• Task goal: From the entries below, pull out each line where "green" appears.

Available data START

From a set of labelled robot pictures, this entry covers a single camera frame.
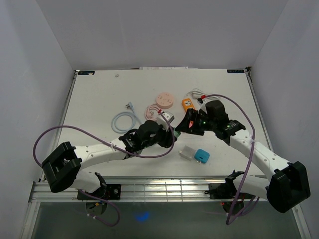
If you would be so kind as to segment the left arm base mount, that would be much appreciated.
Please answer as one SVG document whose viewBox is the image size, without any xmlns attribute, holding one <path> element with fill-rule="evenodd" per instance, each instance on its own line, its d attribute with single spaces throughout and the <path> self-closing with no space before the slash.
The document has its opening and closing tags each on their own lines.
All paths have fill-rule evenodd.
<svg viewBox="0 0 319 239">
<path fill-rule="evenodd" d="M 78 200 L 119 200 L 121 198 L 121 184 L 107 184 L 93 193 L 78 192 Z"/>
</svg>

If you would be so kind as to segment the green charger plug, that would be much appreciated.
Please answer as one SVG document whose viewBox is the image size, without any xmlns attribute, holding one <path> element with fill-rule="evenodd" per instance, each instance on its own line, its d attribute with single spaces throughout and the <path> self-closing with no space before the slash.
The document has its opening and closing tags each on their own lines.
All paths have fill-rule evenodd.
<svg viewBox="0 0 319 239">
<path fill-rule="evenodd" d="M 181 132 L 179 131 L 174 131 L 174 136 L 175 138 L 178 138 L 181 135 Z"/>
</svg>

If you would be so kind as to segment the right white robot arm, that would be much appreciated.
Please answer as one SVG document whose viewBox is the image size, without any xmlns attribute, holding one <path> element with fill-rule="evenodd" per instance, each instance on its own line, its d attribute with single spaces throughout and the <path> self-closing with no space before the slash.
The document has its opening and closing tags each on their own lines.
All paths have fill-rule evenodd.
<svg viewBox="0 0 319 239">
<path fill-rule="evenodd" d="M 291 163 L 256 142 L 242 123 L 229 119 L 220 101 L 207 102 L 199 111 L 188 109 L 176 131 L 201 136 L 212 131 L 218 139 L 252 158 L 265 175 L 259 178 L 233 171 L 225 183 L 207 191 L 212 198 L 236 198 L 246 193 L 268 200 L 275 210 L 285 213 L 311 195 L 305 166 L 299 161 Z"/>
</svg>

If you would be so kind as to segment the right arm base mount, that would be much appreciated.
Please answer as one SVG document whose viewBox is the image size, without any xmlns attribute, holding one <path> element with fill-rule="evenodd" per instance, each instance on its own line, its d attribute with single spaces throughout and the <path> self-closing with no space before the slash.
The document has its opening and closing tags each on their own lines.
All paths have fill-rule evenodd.
<svg viewBox="0 0 319 239">
<path fill-rule="evenodd" d="M 210 199 L 235 199 L 239 192 L 238 201 L 266 196 L 263 178 L 247 175 L 240 187 L 243 178 L 243 171 L 233 171 L 225 178 L 225 182 L 209 184 L 204 193 L 209 195 Z"/>
</svg>

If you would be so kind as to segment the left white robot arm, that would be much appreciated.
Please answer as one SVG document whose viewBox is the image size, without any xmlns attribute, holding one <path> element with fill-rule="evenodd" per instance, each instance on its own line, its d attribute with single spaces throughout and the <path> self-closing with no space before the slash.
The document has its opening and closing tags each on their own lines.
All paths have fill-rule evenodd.
<svg viewBox="0 0 319 239">
<path fill-rule="evenodd" d="M 63 142 L 42 162 L 41 167 L 53 193 L 73 188 L 95 199 L 106 198 L 104 178 L 98 172 L 86 172 L 86 168 L 109 161 L 142 158 L 142 151 L 155 144 L 172 150 L 175 141 L 171 126 L 148 120 L 112 141 L 100 139 L 98 144 L 86 146 Z"/>
</svg>

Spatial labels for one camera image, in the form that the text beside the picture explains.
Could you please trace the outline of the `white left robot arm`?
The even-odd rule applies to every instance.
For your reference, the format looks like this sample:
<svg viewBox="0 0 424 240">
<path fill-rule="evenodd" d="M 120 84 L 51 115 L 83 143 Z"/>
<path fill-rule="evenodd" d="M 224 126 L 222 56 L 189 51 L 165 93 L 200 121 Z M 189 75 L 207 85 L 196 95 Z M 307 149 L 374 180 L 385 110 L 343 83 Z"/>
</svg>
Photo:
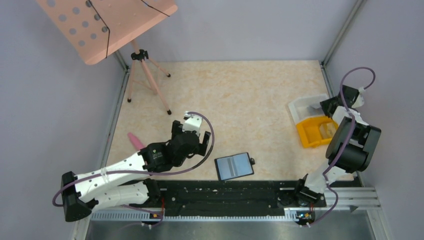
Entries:
<svg viewBox="0 0 424 240">
<path fill-rule="evenodd" d="M 136 205 L 154 207 L 160 202 L 161 191 L 152 176 L 171 176 L 172 168 L 180 167 L 195 155 L 202 160 L 212 152 L 209 140 L 214 140 L 213 130 L 201 136 L 201 125 L 206 118 L 186 113 L 184 122 L 172 123 L 171 138 L 165 142 L 150 143 L 131 156 L 98 170 L 61 176 L 60 190 L 53 197 L 53 205 L 62 207 L 66 222 L 82 220 L 99 210 Z"/>
</svg>

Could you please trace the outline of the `black leather card holder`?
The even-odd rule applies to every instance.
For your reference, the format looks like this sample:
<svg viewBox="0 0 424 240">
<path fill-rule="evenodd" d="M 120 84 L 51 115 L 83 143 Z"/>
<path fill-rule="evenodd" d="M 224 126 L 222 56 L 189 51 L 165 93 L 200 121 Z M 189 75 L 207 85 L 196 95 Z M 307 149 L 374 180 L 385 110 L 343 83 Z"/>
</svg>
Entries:
<svg viewBox="0 0 424 240">
<path fill-rule="evenodd" d="M 216 158 L 214 160 L 219 181 L 228 181 L 254 174 L 254 158 L 248 152 Z"/>
</svg>

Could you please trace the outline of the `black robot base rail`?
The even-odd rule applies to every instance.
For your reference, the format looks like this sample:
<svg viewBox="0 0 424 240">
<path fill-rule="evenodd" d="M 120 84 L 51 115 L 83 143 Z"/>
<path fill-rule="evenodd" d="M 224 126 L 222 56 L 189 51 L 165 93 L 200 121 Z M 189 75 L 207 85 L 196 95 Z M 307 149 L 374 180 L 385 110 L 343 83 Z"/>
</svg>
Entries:
<svg viewBox="0 0 424 240">
<path fill-rule="evenodd" d="M 167 217 L 284 216 L 285 208 L 326 207 L 320 194 L 313 202 L 296 191 L 294 180 L 157 180 L 144 207 L 163 208 Z"/>
</svg>

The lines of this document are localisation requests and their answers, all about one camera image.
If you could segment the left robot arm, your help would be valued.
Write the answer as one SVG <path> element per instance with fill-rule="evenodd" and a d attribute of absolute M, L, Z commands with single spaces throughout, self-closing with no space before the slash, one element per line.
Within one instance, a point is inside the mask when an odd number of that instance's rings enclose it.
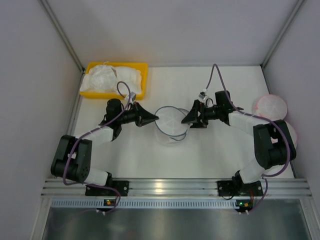
<path fill-rule="evenodd" d="M 134 123 L 143 127 L 159 119 L 145 110 L 138 102 L 123 105 L 119 99 L 107 101 L 106 113 L 101 123 L 82 135 L 63 135 L 58 143 L 50 173 L 62 178 L 67 186 L 82 184 L 98 188 L 111 188 L 112 174 L 91 167 L 94 144 L 98 146 L 114 141 L 122 131 L 122 125 Z"/>

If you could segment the clear mesh laundry bag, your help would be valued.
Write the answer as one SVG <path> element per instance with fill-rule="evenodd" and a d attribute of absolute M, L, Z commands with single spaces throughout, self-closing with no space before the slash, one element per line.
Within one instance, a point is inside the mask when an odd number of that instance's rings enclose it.
<path fill-rule="evenodd" d="M 164 146 L 174 146 L 182 142 L 190 126 L 182 124 L 182 120 L 188 115 L 189 111 L 184 108 L 167 105 L 160 107 L 155 115 L 155 138 Z"/>

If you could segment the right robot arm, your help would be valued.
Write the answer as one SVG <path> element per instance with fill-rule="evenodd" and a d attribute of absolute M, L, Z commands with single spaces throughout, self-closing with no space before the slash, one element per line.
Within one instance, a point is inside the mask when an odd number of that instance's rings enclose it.
<path fill-rule="evenodd" d="M 296 158 L 297 152 L 287 123 L 284 120 L 269 120 L 243 112 L 235 107 L 229 91 L 215 93 L 216 103 L 212 106 L 200 100 L 193 102 L 182 124 L 194 129 L 207 128 L 210 120 L 219 120 L 252 136 L 254 159 L 233 177 L 239 184 L 252 184 L 276 166 L 288 166 Z"/>

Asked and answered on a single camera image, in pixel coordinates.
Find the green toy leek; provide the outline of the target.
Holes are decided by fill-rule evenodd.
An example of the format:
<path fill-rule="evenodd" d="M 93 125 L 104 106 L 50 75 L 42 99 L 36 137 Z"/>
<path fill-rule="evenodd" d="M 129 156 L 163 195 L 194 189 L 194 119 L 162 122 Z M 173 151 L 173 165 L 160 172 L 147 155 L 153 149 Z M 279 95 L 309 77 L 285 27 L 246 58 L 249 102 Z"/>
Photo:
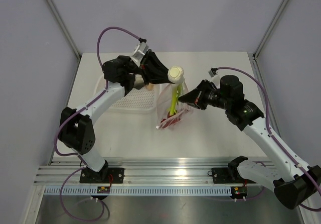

Available data END

• Task response:
If you would be so kind as to segment the green charger plug, that would be much appreciated.
Find the green toy leek; provide the outline of the target.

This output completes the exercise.